HESI RN
HESI Pediatric Practice Exam
1. The caregiver discovers a 6-month-old infant unresponsive and calls for help. After opening the airway and finding the infant is still not breathing, what action should the caregiver take?
- A. Palpate femoral pulse and check for regularity.
- B. Deliver cycles of 30 chest compressions and 2 breaths.
- C. Give two breaths that make the chest rise.
- D. Feel the carotid pulse and check for adequate breathing.
Correct answer: C
Rationale: Providing two breaths that make the chest rise is the correct action in this situation. This helps to deliver oxygen to the infant's lungs and body, which is crucial in a situation where the infant is not breathing. Chest rise indicates successful ventilation, and it is an essential step in pediatric resuscitation, especially for infants. Choices A, B, and D are incorrect because palpating the femoral pulse, delivering chest compressions, and feeling the carotid pulse are not the initial actions to take when an infant is not breathing. The priority is to provide effective breaths to establish ventilation.
2. What is the most important information for the PN to reinforce with the parents when caring for a child diagnosed with acute rheumatic fever?
- A. Complete the full course of prescribed antibiotics.
- B. Ensure the child gets plenty of physical exercise.
- C. Keep the child on a low-sodium diet.
- D. Administer prescribed pain medications as needed.
Correct answer: A
Rationale: Completing the full course of antibiotics is crucial in the management of acute rheumatic fever as it helps prevent recurrence and complications. Antibiotics are essential in eradicating the underlying infection that triggers the autoimmune response leading to rheumatic fever. Reinforcing the importance of completing the prescribed antibiotic regimen is vital to ensure the child's recovery and prevent further health issues. Choices B, C, and D are not as critical as completing the antibiotic treatment. While physical exercise, a low-sodium diet, and pain management are important aspects of overall health, they are not the primary focus when managing acute rheumatic fever.
3. A 10-year-old child is admitted to the hospital with a diagnosis of acute glomerulonephritis. The nurse notes that the child has edema and elevated blood pressure. What is the nurse’s priority action?
- A. Administer antihypertensive medication as prescribed
- B. Monitor the child’s urine output
- C. Elevate the child’s legs to reduce edema
- D. Restrict the child’s fluid intake
Correct answer: A
Rationale: In a child with acute glomerulonephritis presenting with edema and elevated blood pressure, the priority action for the nurse is to administer antihypertensive medication as prescribed. Managing blood pressure is essential to prevent further complications associated with the condition, such as worsening kidney function and cardiovascular strain. Monitoring urine output is important but not the priority over managing elevated blood pressure. Elevating the child's legs may help with edema but addressing the elevated blood pressure takes precedence. Fluid intake restriction may be necessary in some cases, but it is not the immediate priority when managing acute glomerulonephritis with edema and hypertension.

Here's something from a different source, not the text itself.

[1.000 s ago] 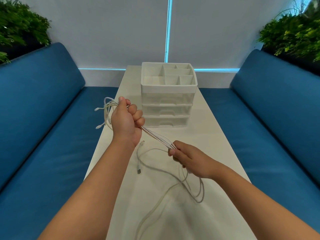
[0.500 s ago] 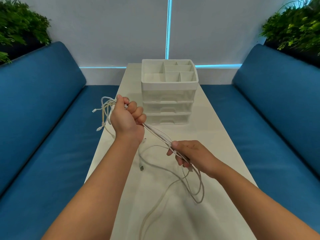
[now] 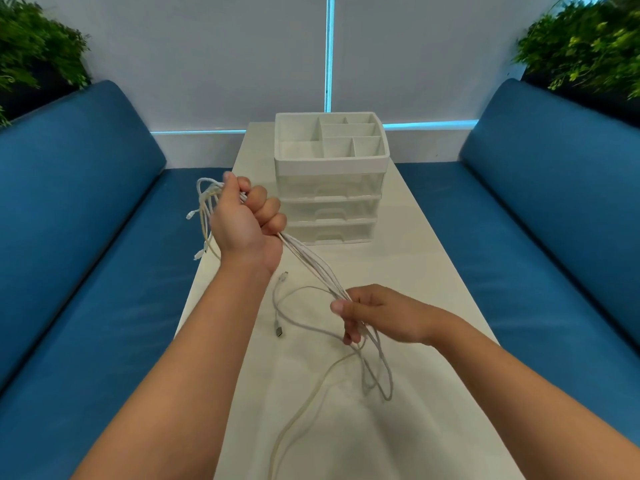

4. A 3-year-old with a congenital heart defect has had a steady decrease in heart rate, now at 76 bpm from 110 bpm four hours ago. Which additional finding should be reported immediately to a healthcare provider?
- A. Oxygen saturation of 94%.
- B. Respiratory rate of 25 breaths/minute.
- C. Urine output of 20 mL/hr.
- D. Blood pressure of 70/40.
Correct answer: D
Rationale: A significant drop in heart rate and blood pressure should be reported immediately as it may indicate worsening of the congenital heart defect. The blood pressure of 70/40 is dangerously low and requires immediate attention to prevent further complications. Oxygen saturation of 94% is within an acceptable range and does not indicate immediate danger. A respiratory rate of 25 breaths/minute is slightly elevated but not a critical finding. Urine output of 20 mL/hr is low but may not be the most concerning finding in this scenario compared to the drop in blood pressure.
5. When should oral hygiene practices start for an infant according to the American Dental Association guidelines?
- A. There is no need to begin until after all of the child's baby teeth are in.
- B. You don't have to worry about that until your child can handle a toothbrush.
- C. You can begin now using toothpaste on a gauze pad and wiping the gums.
- D. Begin wiping the teeth with a washcloth and water when the first tooth appears.
Correct answer: D
Rationale: According to the American Dental Association guidelines, oral hygiene practices should start as soon as the first tooth appears. At this stage, using a soft cloth and water to clean the infant's gums and teeth is recommended to establish good oral hygiene habits early on and prevent dental issues. Choice A is incorrect as waiting until all baby teeth are in is too late for starting oral hygiene practices. Choice B is incorrect as it is essential to start oral hygiene before the child can handle a toothbrush. Choice C is incorrect as using toothpaste on a gauze pad is not recommended for infants with emerging teeth.